É senso comum que somente polícia não resolverá o problema da criminalidade seja aonde for, mas me digam vocês se uma polícia, com um efetivo que deveria ser no mínimo o dobro dos que estão na ativa, pode enfrentar o tráfico de entorpecentes com uma Delegacia de Repressão a Entorpecentes (DRE) que conta com 5 agentes, 1 delegado e 1 escrivão? Todos os estudos apontam para uma relação de cerca de 80% dos casos de crimes violentos com o tráfico de entorpecentes e aí se fecha o primeiro elo da fórmula!
Combater o tráfico de entorpecentes, de maneira eficiente, significa tirar da criminalidade a sua principal fonte de renda e assim diminuir consideravelmente o tráfico de armas, o aliciamento de menores e os próprios homicídios, que em grande parte são de viciados que não pagaram suas dívidas ou de trabalhadores do tráfico que quiseram ser mais espertos que os chefes.
O segundo elo é promover uma verdadeira aproximação da sociedade com os policiais, dentro não só do conceito de polícia comunitária, mas principalmente seguindo à risca o objetivo de uma segurança cidadã. O que ocorre hoje é que as pessoas, por não confiarem na polícia, passam a evitar o contato com os policiais (salvo se conhecerem algum ou tiver um na família) e aí fica praticamente impossível obter informações acerca de determinado crime, quando reina a lei do silêncio.
Ora, além do justificável medo de prestar uma informação sem a garantia de que a fonte será mantida em sigilo (tem delegado que faz questão de “botar no papel”), há ainda a desconfiança de que aquele policial e sua equipe estejam envolvidos com o crime. Logicamente, sabemos que 98% dos policiais são verdadeiros heróis, mas os 2% corrompidos são como um câncer que se espalha na sociedade e dentro da própria corporação.
Um instrumento interessante e que pode vir a dar certo, são as plenárias comunitárias realizadas com a presença de gestores da segurança e profissionais responsáveis pela respectiva área circunscricional. Nessas plenárias, a comunidade pode apontar as necessidades da região como maior número de viaturas, maior quantidade de rondas, enfim, sugerir ações que norteiem o planejamento para a sua comunidade.

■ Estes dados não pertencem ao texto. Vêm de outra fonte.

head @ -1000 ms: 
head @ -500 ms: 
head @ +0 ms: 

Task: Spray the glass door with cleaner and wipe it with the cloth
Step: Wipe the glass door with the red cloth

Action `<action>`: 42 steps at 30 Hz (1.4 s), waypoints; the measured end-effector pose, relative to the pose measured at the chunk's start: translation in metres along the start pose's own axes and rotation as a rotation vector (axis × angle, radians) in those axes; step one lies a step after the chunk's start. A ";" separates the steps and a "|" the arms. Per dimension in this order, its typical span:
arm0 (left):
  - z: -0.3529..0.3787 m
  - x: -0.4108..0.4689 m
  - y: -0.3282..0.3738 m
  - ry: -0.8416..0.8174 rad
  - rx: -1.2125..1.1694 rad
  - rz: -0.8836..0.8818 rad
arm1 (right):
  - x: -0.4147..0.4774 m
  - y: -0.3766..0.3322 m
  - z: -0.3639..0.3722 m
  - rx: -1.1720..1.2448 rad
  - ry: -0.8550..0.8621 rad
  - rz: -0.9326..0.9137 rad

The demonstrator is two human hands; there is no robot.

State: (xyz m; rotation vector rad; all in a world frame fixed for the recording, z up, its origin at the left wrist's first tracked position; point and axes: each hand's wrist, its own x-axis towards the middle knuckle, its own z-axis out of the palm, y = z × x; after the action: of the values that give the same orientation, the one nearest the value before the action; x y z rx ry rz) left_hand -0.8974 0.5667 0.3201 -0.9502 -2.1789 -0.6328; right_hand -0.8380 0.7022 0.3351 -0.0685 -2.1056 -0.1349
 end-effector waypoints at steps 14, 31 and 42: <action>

Só que nessas plenárias, certamente haverão pessoas “infiltradas” da própria criminalidade e por isso haverá sempre o medo de falar tudo o que se sabe e que precisaria ser falado. Por isso, é necessário que um serviço como o disque denúncia da Polícia Civil (147) funcione de verdade e seja divulgado para que toda a população tome conhecimento. Em sendo um número de discagem gratuita, todas as camadas da sociedade poderão acessá-lo e a garantia de anonimato deve ser preservada a todo o custo.
Finalmente, o terceiro elemento e certamente o mais importante é o homem, o policial. De nada adiantará investir nas ações acima elencadas se não tivermos homens motivados e preparados para a repressão qualificada ao crime. Todos nós sabemos que as remunerações dos policiais deixa por demais a desejar, o que na maior parte das vezes o obriga a ter outra atividade (o famoso “bico”). E ninguém consegue se dedicar de corpo e alma ao seu trabalho, com contas atrasadas, família passando dificuldade, cobradores na porta e demais situações comuns à quem ganha pouco.

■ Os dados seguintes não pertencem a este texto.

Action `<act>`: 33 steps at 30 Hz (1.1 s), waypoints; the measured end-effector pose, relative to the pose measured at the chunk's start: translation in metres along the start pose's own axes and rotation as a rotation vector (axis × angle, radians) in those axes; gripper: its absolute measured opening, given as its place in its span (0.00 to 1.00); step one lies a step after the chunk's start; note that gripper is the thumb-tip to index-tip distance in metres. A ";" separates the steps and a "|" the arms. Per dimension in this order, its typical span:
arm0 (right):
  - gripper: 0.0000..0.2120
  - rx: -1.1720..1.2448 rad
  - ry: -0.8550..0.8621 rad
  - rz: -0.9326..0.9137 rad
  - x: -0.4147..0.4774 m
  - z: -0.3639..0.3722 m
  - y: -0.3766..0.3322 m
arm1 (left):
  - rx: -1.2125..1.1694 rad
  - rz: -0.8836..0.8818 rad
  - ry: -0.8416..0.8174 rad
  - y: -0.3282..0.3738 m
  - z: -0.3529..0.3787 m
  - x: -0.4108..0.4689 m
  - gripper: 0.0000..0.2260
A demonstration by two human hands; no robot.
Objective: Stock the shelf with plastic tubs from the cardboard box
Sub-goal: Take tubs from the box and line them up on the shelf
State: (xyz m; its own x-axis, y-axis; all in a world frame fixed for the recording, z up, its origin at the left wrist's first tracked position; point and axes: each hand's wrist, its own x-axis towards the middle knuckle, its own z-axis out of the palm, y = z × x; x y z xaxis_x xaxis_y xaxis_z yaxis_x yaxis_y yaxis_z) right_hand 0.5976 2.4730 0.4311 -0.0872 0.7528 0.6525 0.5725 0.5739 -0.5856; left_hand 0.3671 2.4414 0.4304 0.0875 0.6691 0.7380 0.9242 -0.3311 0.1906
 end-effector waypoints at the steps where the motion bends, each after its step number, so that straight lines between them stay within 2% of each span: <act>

É óbvio que não dá para corrigir a defasagem histórica da remuneração dos policiais com um toque de mágica, mas é preciso estabelecer metas e uma política remuneratória para médio prazo, que consiga assegurar o mínimo de dignidade a quem sai de casa arriscando a vida para defender aqueles que nem conhece. Na Paraíba, assim como na maior parte do Brasil, esse paradigma precisa ser urgentemente quebrado e as “republiquetas” dos oficiais e dos delegados, precisa ser imediatamente revista e revisitada.
Nos últimos vinte anos, com ênfase para os últimos oito, foram concedidos reajustes consideráveis aos que comandam as polícias. Já os que executam de fato as atividades policiais (praças e agente policiais), contentaram-se, se muito, com os mesmos índices percentuais dos que comandam as instituições, o que aplicado aos baixos salários, dá quase nada. Os “chefes” mantiveram seu discurso de “colaborar com a segurança pública, servir ao cidadão”, porém qual foi o resultado prático nas corporações policiais?

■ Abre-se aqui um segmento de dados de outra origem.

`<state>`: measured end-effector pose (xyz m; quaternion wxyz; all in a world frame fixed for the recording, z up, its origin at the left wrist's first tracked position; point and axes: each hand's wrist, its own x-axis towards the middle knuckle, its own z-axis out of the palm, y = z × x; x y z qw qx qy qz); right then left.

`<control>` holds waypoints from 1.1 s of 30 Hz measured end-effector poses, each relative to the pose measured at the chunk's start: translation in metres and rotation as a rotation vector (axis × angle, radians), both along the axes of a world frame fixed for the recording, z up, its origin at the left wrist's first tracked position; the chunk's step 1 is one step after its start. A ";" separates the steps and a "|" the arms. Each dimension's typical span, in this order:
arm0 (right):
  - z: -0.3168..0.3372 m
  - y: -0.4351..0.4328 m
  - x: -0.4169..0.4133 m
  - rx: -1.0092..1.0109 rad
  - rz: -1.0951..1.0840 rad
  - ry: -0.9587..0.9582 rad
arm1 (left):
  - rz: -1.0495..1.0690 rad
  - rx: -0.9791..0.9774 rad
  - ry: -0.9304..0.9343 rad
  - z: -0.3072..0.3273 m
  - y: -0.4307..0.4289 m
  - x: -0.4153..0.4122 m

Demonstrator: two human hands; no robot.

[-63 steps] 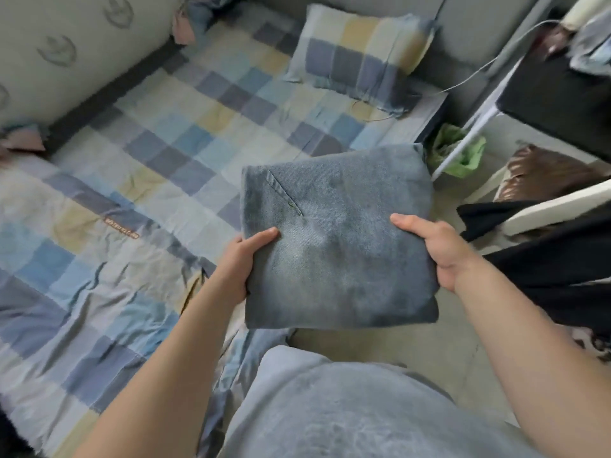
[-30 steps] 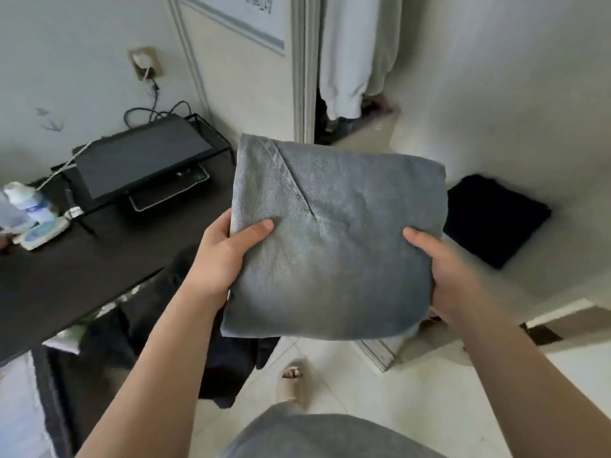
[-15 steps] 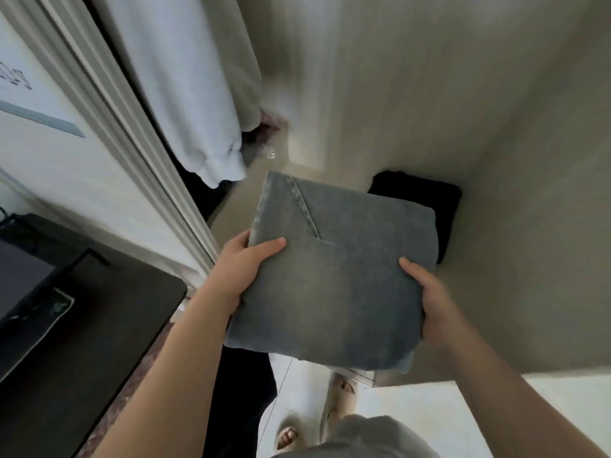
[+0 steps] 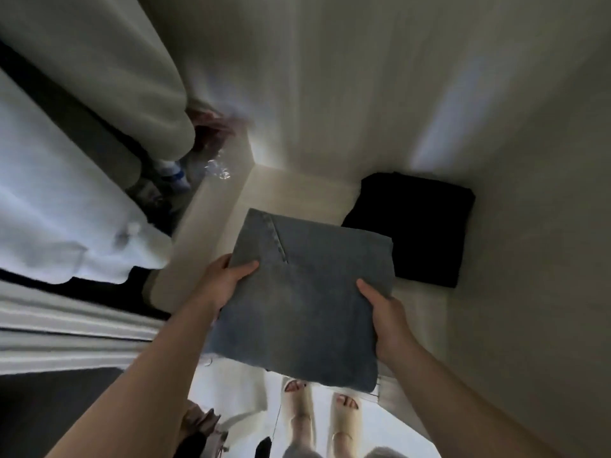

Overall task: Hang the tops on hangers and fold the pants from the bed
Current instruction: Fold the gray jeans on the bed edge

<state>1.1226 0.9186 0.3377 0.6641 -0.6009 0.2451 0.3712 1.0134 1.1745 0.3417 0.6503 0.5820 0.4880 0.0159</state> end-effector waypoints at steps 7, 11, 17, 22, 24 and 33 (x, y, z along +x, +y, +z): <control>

Os “chefes” não fazem o trabalho dos “chefiados” e estes, insatisfeitos, com um risco muitas vezes maior para sua própria vida, continuam com os problemas financeiros e mais ainda, com o novo problema causado pela discriminação: auto-estima baixa. Será que alguém em sã consciência pode aceitar que um delegado de polícia, recém nomeado, receba praticamente R$ 8.000,00 (oito mil reais), com as vantagens do cargo e que um policial civil, com mais de 20 anos de serviço, vá para a rua, investigar satisfeito, arriscando sua vida, para ganhar menos de R$ 2.000,00 (dois mil reais)?
Certamente virão os que dirão: “ah…mas são os requisitos de investidura, a complexidade do cargo”. O pequeno detalhe é que hoje a polícia civil é toda formada por profissionais de nível superior, ou seja, só se entra nela com ao menos uma graduação! Por tudo isto, é chegada a hora de se rever as políticas remuneratórias nas corporações, porque caso contrário, o sistema não funcionará.
Porque na verdade, em um país como o Brasil, único no mundo que adota o atual modelo de inquérito policial, sempre haverá um “jeitinho” dos insatisfeitos não trabalharem. É como ouvimos na instituição: “o estado finge que me paga e eu finjo que trabalho”. E o pior é que os nossos filhos, pais, mães, demais familiares e amigos é que estão lá fora pagando esta conta. E sabem o que alguns chefes dizem e outros pensam? “Se quiser ganhar bem, faça concurso para o meu cargo”. Traduzindo: “dane-se a segurança pública, a sociedade e meus empregados”. Eles estando bem, o resto que se exploda. E os caixas eletrônicos continuam a ser explodidos…
Pagando muito pra quem faz pouco e pagando muito pouco para quem poderia fazer muito. Não há mistério, é contabilidade pura e simples. Para combater a criminalidade é adotar as medidas que citamos acima e valorizar os que não foram valorizados até agora. Se a outra estratégia não deu certo (a de agradar os chefes), porque não tentar um novo caminho? Na Polícia Federal, no Distrito Federal, em Sergipe, no Paraná e em todos os locais que houve valorização da base das carreiras, deu certo e a eficiência policial aumentou.
Que tal tentarmos na Paraíba? Em 6 meses, já iremos colher os primeiros frutos. Não há, até o momento, nenhuma fórmula para o sucesso. Mas certamente, alguns ingredientes precisam ser mudados e experimentados novas receitas, já que o que aí está definitivamente não vem dando certo!